• **Task goal**
Output exactly the lines below, starting with the line that has "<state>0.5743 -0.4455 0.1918" and going on through the line that has "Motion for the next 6", both included, and no other lines.

[Data excerpts]
━━━━━━━━━━━━━━━━

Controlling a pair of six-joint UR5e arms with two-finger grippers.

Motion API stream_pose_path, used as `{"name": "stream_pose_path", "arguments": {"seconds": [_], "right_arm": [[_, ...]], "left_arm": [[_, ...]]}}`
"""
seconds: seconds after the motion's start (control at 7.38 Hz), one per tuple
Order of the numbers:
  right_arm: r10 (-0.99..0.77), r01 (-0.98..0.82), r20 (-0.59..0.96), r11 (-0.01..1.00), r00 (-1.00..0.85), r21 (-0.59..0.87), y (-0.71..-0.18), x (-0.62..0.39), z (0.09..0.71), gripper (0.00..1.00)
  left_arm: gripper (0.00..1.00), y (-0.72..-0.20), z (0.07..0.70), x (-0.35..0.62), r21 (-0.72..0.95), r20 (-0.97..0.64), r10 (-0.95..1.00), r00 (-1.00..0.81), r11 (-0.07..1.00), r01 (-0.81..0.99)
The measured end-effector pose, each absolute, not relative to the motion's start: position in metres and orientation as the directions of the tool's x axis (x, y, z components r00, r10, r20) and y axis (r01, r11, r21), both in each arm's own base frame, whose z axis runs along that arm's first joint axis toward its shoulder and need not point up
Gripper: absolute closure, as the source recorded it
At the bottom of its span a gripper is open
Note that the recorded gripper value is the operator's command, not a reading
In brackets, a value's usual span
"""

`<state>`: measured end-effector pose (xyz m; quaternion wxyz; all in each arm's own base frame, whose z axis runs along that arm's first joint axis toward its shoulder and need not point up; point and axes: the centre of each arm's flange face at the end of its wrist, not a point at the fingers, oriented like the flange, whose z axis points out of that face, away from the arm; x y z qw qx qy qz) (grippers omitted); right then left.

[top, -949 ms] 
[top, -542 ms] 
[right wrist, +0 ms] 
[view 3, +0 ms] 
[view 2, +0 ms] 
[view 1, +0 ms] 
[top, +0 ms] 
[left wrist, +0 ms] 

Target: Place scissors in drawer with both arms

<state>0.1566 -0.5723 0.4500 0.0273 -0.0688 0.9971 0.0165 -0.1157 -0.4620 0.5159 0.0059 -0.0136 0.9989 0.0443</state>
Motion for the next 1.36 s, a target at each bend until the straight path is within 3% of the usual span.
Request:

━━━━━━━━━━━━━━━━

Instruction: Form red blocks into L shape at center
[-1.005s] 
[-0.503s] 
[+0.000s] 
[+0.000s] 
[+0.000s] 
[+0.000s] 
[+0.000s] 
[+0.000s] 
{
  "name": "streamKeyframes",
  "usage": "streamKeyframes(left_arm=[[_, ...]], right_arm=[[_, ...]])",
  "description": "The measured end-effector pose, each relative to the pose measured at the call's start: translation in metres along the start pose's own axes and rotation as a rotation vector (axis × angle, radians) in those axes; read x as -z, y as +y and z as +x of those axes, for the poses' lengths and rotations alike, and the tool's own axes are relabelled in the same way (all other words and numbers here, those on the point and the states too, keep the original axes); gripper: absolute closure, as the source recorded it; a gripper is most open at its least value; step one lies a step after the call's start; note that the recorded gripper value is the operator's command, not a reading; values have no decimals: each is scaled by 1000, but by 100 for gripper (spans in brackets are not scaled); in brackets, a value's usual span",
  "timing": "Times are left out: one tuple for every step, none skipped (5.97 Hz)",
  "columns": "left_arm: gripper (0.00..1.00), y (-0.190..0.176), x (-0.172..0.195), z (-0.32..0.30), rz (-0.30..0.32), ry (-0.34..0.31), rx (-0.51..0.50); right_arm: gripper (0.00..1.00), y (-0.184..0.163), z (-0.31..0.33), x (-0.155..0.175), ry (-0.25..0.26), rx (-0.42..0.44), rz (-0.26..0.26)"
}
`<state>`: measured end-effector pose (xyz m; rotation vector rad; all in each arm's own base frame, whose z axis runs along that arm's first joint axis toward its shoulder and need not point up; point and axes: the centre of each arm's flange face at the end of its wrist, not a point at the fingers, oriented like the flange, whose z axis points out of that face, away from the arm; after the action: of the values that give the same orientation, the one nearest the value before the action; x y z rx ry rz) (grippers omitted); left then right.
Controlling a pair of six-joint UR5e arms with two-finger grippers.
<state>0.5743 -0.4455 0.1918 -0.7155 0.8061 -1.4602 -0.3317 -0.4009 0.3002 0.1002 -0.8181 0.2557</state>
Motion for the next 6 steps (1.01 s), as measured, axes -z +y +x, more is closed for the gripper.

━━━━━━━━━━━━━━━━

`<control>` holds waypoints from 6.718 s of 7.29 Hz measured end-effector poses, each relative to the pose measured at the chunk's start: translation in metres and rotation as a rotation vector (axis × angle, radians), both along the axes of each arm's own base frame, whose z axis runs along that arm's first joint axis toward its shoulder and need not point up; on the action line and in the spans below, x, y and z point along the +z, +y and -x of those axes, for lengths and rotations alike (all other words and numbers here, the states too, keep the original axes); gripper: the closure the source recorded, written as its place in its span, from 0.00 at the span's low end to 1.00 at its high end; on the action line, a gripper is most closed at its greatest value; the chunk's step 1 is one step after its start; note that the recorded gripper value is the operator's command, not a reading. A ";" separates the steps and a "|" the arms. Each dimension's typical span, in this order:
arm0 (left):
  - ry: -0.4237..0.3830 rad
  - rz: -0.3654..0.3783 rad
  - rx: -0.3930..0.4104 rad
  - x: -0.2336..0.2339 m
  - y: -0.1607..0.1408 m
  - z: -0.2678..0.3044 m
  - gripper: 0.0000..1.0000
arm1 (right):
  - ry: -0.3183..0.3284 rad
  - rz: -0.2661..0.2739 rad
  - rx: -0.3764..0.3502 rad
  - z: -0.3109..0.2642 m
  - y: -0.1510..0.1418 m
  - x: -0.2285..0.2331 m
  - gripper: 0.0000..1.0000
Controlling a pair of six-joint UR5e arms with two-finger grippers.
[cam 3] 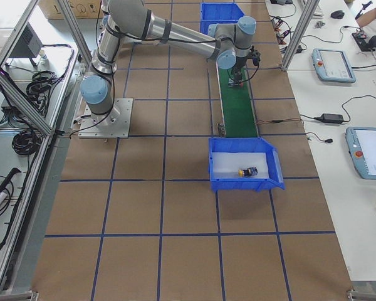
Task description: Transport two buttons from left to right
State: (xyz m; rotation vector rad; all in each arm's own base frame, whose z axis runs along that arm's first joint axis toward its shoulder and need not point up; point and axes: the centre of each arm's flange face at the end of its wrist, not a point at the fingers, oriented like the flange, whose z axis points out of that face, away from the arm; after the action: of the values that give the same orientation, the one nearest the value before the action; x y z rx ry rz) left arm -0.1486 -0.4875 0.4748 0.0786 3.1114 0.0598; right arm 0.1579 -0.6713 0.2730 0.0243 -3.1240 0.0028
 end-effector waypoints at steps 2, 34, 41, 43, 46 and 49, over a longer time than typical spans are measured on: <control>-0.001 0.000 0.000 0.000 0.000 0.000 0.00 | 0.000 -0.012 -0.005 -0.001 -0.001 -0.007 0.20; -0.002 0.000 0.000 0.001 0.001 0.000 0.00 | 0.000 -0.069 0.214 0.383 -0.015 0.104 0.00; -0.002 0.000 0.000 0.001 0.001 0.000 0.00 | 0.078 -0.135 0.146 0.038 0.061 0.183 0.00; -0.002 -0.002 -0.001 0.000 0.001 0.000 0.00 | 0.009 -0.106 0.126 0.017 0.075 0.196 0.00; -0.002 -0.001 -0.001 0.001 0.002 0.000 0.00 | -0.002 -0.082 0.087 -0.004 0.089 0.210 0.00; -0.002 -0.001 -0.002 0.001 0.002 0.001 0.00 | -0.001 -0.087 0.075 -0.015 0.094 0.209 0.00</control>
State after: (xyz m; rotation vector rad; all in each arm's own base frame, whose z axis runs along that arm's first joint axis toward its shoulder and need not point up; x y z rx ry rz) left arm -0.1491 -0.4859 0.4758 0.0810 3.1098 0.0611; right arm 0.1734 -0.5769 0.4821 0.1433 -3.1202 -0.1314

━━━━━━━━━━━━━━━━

• **Solution**
<state>0.5743 -0.4455 0.1918 -0.7155 0.8061 -1.4602 -0.3317 -0.4009 0.3002 0.1002 -0.8181 0.2557</state>
Motion for the next 6 steps (1.01 s), as measured, axes -z +y +x, more is closed for the gripper.

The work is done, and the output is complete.